Records from a collection:
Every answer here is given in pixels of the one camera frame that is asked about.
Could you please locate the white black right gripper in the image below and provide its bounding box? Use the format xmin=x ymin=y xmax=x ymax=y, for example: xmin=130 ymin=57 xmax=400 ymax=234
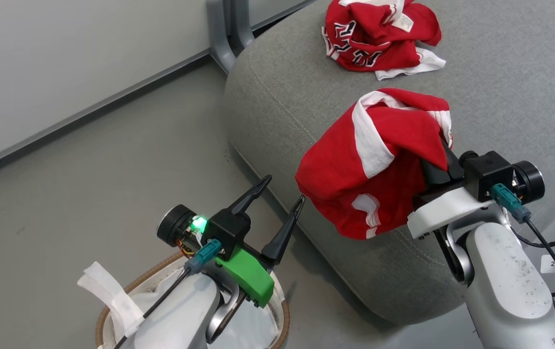
xmin=407 ymin=139 xmax=545 ymax=239

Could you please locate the grey partition post foot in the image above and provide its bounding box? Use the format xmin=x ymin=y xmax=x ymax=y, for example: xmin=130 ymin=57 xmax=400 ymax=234
xmin=231 ymin=0 xmax=256 ymax=51
xmin=206 ymin=0 xmax=237 ymax=74

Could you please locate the white laundry basket brown rim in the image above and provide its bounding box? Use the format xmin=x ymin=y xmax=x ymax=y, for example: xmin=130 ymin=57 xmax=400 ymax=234
xmin=94 ymin=252 xmax=291 ymax=349

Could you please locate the grey partition bottom rail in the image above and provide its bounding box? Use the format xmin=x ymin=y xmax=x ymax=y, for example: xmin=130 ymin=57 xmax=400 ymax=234
xmin=0 ymin=48 xmax=210 ymax=177

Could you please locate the grey fabric sofa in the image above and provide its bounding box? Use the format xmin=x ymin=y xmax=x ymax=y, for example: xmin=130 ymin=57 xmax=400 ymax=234
xmin=223 ymin=0 xmax=555 ymax=326

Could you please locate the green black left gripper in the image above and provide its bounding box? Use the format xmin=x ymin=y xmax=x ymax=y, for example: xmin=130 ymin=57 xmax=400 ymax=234
xmin=157 ymin=175 xmax=306 ymax=308

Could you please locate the black cable teal plug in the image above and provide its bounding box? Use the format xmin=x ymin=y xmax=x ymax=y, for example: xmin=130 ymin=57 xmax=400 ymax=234
xmin=113 ymin=238 xmax=222 ymax=349
xmin=491 ymin=183 xmax=555 ymax=313

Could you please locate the left black cable teal plug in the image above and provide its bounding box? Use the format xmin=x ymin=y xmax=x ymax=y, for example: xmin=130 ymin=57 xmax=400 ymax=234
xmin=113 ymin=238 xmax=222 ymax=349

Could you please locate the right black cable teal plug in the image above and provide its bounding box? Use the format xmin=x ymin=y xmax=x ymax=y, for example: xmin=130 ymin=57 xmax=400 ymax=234
xmin=491 ymin=183 xmax=555 ymax=313

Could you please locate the red lettered basketball jersey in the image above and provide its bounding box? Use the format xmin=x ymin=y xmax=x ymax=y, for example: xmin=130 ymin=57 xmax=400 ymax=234
xmin=322 ymin=0 xmax=447 ymax=81

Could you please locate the red garment with white patches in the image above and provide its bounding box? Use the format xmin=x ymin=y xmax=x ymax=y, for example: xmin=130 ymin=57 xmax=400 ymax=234
xmin=295 ymin=88 xmax=454 ymax=240

Required work: All of the entries above are to be restated word for word, minus the images.

Exercise output:
Every answer here is given in pixels of the one camera frame that is asked about.
Could you please locate the white black right gripper in the image below and provide its bounding box? Use the format xmin=x ymin=y xmax=x ymax=y, for example: xmin=130 ymin=57 xmax=400 ymax=234
xmin=407 ymin=139 xmax=545 ymax=239

Could you please locate the grey partition post foot in the image above and provide its bounding box? Use the format xmin=x ymin=y xmax=x ymax=y, for example: xmin=130 ymin=57 xmax=400 ymax=234
xmin=231 ymin=0 xmax=256 ymax=51
xmin=206 ymin=0 xmax=237 ymax=74

Could you please locate the white laundry basket brown rim in the image above and provide its bounding box? Use the format xmin=x ymin=y xmax=x ymax=y, for example: xmin=130 ymin=57 xmax=400 ymax=234
xmin=94 ymin=252 xmax=291 ymax=349

Could you please locate the grey partition bottom rail in the image above and provide its bounding box? Use the format xmin=x ymin=y xmax=x ymax=y, for example: xmin=130 ymin=57 xmax=400 ymax=234
xmin=0 ymin=48 xmax=210 ymax=177

Could you please locate the grey fabric sofa in the image above and provide its bounding box? Use the format xmin=x ymin=y xmax=x ymax=y, for example: xmin=130 ymin=57 xmax=400 ymax=234
xmin=223 ymin=0 xmax=555 ymax=326

Could you please locate the green black left gripper in the image above and provide its bounding box? Use the format xmin=x ymin=y xmax=x ymax=y, for example: xmin=130 ymin=57 xmax=400 ymax=234
xmin=157 ymin=175 xmax=306 ymax=308

Could you please locate the black cable teal plug in the image above and provide its bounding box? Use the format xmin=x ymin=y xmax=x ymax=y, for example: xmin=130 ymin=57 xmax=400 ymax=234
xmin=113 ymin=238 xmax=222 ymax=349
xmin=491 ymin=183 xmax=555 ymax=313

Could you please locate the left black cable teal plug in the image above and provide its bounding box? Use the format xmin=x ymin=y xmax=x ymax=y, for example: xmin=130 ymin=57 xmax=400 ymax=234
xmin=113 ymin=238 xmax=222 ymax=349

Could you please locate the right black cable teal plug in the image above and provide its bounding box? Use the format xmin=x ymin=y xmax=x ymax=y, for example: xmin=130 ymin=57 xmax=400 ymax=234
xmin=491 ymin=183 xmax=555 ymax=313

Could you please locate the red lettered basketball jersey in the image above and provide its bounding box? Use the format xmin=x ymin=y xmax=x ymax=y, for example: xmin=130 ymin=57 xmax=400 ymax=234
xmin=322 ymin=0 xmax=447 ymax=81

Could you please locate the red garment with white patches in the image above and provide its bounding box? Use the format xmin=x ymin=y xmax=x ymax=y, for example: xmin=130 ymin=57 xmax=400 ymax=234
xmin=295 ymin=88 xmax=454 ymax=240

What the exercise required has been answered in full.